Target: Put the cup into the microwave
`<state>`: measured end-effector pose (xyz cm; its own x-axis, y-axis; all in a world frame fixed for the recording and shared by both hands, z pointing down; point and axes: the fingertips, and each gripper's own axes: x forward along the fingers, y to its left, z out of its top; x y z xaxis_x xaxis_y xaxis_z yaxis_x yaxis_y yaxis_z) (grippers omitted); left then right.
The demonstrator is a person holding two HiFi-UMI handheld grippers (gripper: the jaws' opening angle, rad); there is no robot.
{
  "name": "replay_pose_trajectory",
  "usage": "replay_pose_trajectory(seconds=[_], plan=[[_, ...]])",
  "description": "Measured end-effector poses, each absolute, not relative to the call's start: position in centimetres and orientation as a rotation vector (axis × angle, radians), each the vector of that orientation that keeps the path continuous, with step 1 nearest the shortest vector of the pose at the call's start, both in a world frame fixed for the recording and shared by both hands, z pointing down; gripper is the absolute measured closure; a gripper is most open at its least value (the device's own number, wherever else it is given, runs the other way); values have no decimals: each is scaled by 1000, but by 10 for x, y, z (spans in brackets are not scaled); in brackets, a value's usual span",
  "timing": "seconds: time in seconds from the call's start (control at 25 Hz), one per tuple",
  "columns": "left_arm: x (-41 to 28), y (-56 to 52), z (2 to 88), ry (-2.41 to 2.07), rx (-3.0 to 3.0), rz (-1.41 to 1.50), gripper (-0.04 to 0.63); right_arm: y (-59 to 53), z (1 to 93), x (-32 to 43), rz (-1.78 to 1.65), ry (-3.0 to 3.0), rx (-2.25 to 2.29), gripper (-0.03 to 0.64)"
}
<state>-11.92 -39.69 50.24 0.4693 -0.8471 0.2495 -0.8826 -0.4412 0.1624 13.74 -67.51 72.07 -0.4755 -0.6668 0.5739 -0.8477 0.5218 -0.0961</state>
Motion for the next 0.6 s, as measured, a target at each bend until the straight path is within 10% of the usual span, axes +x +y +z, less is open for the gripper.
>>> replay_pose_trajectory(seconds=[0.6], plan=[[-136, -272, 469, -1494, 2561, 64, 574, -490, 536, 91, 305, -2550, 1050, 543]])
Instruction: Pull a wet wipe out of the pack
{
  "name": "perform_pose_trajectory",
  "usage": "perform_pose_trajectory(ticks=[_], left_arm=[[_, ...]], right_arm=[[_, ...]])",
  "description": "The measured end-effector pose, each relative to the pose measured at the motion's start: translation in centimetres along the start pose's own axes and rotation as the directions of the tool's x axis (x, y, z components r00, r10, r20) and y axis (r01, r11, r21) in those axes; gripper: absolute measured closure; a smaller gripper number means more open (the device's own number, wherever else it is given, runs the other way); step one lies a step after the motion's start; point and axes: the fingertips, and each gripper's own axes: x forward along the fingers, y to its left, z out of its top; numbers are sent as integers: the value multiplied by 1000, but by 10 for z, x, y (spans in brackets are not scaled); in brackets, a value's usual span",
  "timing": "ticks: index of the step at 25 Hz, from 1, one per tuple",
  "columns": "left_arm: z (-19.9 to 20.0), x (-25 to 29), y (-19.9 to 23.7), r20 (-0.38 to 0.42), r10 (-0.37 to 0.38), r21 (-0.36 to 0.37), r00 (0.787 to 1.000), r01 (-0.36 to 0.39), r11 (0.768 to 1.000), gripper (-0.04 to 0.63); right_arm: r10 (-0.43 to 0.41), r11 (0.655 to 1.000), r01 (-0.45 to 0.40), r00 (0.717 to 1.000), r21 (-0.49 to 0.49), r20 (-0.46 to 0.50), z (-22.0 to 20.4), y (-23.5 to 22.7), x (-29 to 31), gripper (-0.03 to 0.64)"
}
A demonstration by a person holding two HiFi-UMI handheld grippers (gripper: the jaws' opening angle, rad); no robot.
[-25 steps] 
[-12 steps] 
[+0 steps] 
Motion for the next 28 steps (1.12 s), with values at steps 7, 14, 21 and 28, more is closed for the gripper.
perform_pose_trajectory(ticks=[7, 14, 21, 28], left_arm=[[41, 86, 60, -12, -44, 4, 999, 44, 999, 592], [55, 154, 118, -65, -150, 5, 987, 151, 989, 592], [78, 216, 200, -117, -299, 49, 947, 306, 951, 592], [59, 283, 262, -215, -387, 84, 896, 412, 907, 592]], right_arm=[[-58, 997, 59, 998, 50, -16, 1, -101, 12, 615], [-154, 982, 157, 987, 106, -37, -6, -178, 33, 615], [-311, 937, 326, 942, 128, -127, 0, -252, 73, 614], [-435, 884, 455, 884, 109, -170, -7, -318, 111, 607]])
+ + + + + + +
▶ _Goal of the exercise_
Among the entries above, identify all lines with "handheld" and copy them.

▶ _Response_
The demonstrator is a person holding two HiFi-UMI handheld grippers (gripper: the jaws' opening angle, rad); there is no robot.
A demonstration by a person holding two HiFi-UMI handheld grippers (gripper: the jaws' opening angle, rad); no robot.

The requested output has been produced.